Assigned task: Without any images, write the listing below out word for word.

Supplied information:
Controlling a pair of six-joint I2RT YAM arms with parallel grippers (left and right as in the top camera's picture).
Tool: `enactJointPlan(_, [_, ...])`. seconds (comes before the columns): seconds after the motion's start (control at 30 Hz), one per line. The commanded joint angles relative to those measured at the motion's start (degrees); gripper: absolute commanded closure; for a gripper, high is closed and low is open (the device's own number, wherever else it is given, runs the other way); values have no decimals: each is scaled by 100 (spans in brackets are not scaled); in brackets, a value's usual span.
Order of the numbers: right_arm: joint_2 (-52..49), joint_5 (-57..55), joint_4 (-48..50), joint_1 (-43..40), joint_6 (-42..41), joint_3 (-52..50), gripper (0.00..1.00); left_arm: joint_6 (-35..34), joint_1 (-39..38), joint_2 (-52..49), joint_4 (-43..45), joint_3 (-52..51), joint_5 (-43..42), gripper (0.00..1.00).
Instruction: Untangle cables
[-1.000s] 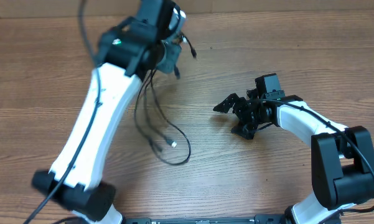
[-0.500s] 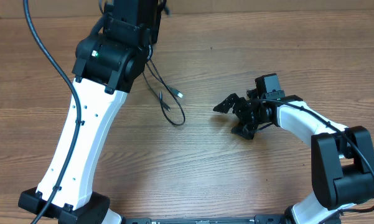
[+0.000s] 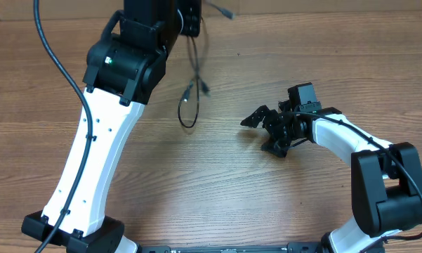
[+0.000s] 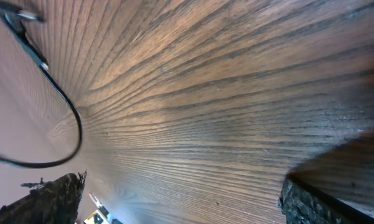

Task solution:
Controlling a pair of six-joint I2RT YAM arms with parallel grippers (left and right as in the top camera's picture).
Tool: `enactJointPlan(_, [_, ...])`. seconds (comes before the columns): seconds after the motion's start (control at 30 Hz), one per line. The commanded joint angles relative to those measured at the motion's start (degrees); gripper: absolute commanded closure; for a gripper, high is closed and low is open (the device's own number, wherever else it is given, runs the other way); values have no decimals: each is scaled by 100 (spans in brackets are not scaled); in brackets, a value's usual span.
Order of the numbers: right_arm: joint_2 (-52..49), joint_5 (-57..55), joint_4 (-48..50), joint_1 (-43..40), joint_6 (-42..41), joint_3 (-52..50), gripper (0.00..1.00); left_arm: joint_6 (-35..34), joint_1 (-39..38), joint_2 (-52..49), joint_4 (-43..45), joint_3 (-52..51), joint_5 (-43..42), gripper (0.00..1.00).
Instruction: Untangle cables
[-1.000s] 
[-0.500s] 
[+0.000s] 
[+0.000s] 

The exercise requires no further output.